Return a copy of each line in the listing that includes the word "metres".

* Given material *
BEGIN
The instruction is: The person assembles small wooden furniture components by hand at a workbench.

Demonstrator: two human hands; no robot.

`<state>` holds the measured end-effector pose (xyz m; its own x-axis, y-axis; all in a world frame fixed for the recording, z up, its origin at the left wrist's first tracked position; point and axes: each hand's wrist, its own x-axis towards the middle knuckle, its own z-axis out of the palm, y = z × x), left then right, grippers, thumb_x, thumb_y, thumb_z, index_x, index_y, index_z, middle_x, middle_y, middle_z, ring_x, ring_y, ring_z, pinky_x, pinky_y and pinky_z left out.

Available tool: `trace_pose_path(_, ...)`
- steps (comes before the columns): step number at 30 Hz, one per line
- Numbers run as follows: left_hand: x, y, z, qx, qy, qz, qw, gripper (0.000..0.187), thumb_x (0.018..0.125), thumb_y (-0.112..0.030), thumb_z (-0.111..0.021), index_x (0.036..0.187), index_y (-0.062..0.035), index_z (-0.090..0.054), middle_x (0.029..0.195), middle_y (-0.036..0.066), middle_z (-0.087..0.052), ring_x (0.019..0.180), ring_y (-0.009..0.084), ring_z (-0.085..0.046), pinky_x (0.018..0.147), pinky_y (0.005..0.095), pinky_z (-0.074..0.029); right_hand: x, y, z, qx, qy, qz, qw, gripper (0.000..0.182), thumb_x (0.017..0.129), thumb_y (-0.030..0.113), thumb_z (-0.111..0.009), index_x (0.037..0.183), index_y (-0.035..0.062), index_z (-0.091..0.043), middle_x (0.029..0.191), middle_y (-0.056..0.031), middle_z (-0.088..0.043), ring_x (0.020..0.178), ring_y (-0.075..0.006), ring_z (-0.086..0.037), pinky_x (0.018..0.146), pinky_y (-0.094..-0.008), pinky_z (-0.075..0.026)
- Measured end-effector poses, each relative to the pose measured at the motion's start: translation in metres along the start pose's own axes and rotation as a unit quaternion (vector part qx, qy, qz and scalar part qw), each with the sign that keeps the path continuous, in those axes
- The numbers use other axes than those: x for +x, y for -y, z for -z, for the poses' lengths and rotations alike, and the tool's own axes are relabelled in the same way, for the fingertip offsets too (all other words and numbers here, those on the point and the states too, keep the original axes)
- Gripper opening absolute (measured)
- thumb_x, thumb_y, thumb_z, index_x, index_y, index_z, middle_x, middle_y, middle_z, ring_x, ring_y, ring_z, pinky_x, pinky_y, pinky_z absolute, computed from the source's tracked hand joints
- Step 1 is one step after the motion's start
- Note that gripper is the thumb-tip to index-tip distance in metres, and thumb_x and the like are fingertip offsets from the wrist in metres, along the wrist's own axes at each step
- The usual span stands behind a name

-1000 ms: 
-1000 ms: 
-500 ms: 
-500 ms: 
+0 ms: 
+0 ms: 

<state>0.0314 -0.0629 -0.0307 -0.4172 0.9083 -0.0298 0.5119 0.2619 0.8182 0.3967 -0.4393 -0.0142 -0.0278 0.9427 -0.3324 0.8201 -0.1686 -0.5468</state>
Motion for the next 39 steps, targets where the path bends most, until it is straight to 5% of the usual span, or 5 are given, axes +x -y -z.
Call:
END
* Task solution *
- Measured end-effector poses, each relative to the pose measured at the motion's start: translation in metres along the start pose's own axes and rotation as a unit quaternion (vector part qx, qy, qz and scalar part qw), each with the sign that keeps the path continuous, in those axes
- Note that gripper is the thumb-tip to index-tip distance in metres, and thumb_x and the like are fingertip offsets from the wrist in metres, along the wrist's own axes at each step

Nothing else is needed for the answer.